Even with a story, there’s no hiding the fact that “Torchlight” is a game about left clicking interspersed with right clicking for 20-odd hours. Thankfully, Runic has crafted a game that makes almost every click feel like an assault on the senses. Enemies explode in bursts of colorful, cartoony gore when hit with a critical strike. Almost every skill shoots ridiculously bright tendrils of lightning or wreaths of fire, and each area-of-effect attack shakes the screen so much you’ll swear the mine is caving in. A large part of the reason “Torchlight” is so enjoyable throughout its entirety—probably millions of clicks—is because clicking away always feels indescribably right.

Another area that “Torchlight” absolutely nails is streamlining the inventory haggling associated with all dungeon crawlers. Its best feature, by far, is the pet system. The player has a choice between an adorable dog and a, er, less than adorable cat for a companion while dungeon crawling. Not only does the pet attack and cast spells on its own, but it also has its own inventory that can be filled with rubbish not worth keeping. Best of all, one click and my doggie Optimus scurries to town to sell all the crap I’ve stuffed into his cute lil’ backpack, returning a minute later with cold, hard cash. While it may sound like a small addition, having a pet cuts down on inventory management and trips to town; meanwhile, the player can focus on exploding minions.

Polished as it may be, “Torchlight” still falls short in several areas compared to its peers in its genre, including the red, devil-horned elephant in the room. The hit detection is sometimes spotty, meaning your character will sometimes run to your cursor instead of attack. The game unfortunately falls prey to the sense of repetition that comes from clicking for hours at a time, and this problem is exacerbated due to the entire game taking place in a single deep mine.
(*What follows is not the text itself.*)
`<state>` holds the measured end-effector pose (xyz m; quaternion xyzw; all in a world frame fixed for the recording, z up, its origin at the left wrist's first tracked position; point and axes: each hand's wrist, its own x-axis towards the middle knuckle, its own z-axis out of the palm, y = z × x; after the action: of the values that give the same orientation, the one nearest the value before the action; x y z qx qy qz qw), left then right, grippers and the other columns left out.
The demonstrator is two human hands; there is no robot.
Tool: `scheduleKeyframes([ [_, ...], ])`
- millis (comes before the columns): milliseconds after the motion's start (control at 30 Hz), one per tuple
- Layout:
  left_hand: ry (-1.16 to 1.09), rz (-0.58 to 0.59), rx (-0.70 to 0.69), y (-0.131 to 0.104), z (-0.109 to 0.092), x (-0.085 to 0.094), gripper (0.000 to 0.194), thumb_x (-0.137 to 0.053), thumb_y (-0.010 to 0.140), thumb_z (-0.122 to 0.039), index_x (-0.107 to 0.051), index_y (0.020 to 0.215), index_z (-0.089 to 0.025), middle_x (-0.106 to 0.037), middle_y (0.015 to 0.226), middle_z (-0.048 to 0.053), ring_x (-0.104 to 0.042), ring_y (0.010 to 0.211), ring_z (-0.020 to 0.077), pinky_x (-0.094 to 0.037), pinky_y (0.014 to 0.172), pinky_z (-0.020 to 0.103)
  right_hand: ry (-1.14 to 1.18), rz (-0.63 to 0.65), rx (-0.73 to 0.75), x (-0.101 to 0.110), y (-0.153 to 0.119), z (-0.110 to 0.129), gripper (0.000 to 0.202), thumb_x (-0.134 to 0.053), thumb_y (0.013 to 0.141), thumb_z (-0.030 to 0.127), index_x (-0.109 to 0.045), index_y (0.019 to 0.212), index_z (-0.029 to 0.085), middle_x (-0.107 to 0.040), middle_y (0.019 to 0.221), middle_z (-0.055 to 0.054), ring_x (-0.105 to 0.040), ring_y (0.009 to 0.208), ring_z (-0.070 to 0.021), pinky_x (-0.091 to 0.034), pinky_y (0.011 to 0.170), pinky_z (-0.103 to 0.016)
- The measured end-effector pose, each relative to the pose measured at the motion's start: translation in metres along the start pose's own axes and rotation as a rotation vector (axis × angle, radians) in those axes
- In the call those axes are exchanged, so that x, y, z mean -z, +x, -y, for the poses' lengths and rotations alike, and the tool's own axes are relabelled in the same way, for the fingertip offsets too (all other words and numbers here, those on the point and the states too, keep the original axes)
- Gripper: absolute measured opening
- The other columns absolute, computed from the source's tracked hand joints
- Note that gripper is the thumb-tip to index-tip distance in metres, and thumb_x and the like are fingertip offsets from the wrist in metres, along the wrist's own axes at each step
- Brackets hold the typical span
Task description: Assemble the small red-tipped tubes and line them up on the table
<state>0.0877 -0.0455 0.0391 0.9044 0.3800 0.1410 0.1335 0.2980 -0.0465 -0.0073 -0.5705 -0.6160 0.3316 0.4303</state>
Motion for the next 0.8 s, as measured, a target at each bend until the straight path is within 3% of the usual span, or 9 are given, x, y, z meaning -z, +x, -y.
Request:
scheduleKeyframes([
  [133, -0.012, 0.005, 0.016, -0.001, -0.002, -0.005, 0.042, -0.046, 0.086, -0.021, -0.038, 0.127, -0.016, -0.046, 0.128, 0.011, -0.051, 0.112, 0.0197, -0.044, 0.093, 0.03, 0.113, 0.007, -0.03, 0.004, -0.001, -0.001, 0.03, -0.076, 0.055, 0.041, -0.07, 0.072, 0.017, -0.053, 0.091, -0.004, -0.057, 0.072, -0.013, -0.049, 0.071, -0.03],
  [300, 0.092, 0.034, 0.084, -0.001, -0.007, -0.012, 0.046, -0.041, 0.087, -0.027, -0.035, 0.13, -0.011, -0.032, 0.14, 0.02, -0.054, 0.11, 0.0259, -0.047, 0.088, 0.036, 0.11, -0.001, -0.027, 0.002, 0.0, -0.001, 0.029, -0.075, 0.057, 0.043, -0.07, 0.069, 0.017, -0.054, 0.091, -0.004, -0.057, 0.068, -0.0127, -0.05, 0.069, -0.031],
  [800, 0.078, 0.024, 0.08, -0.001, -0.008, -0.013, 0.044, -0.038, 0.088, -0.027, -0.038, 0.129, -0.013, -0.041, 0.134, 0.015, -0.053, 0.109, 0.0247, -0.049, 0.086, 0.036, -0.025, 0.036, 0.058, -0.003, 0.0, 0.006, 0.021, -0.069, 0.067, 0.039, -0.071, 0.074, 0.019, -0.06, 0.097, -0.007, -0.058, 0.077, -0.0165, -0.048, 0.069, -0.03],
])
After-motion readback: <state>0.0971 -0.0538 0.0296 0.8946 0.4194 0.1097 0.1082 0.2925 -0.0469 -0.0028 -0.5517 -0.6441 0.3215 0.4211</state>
Though the tile-sets and scenery change every few floors, I still felt that the mine was an overly claustrophobic location in which to set an entire game.

And now we come to the deal breaker for many people: “Torchlight” is single player only. There are no online features or local network play. While a vast number will stick to their Battle.net guns and cry for co-op support, Runic made the decision not to include multiplayer so that it could ship the game in under a year. For now, take solace in the fact that the developers released a powerful editor for their game, meaning that there are hundreds of mods out there. From balance tweaks to new classes to entire campaigns, taking advantage of the community’s efforts means you’ll get plenty of mileage out of “Torchlight,” regardless of multiplayer.

Despite its flaws, “Torchlight” is streamlined in a way that other games can only dream of (see: “Borderlands”), and it’s simply fun to play. Its stylized, exaggerated graphics are easy on the eyes, and it has such low-enough system requirements that it’ll probably run on a can of beans provided it has enough beans. Though it has been available through digital distribution services since late October, “Torchlight” was released to retail in January and should be sitting on store shelves now. Whether you’re beaming it down or snatching it up, at $20, “Torchlight” is well worth your time and money.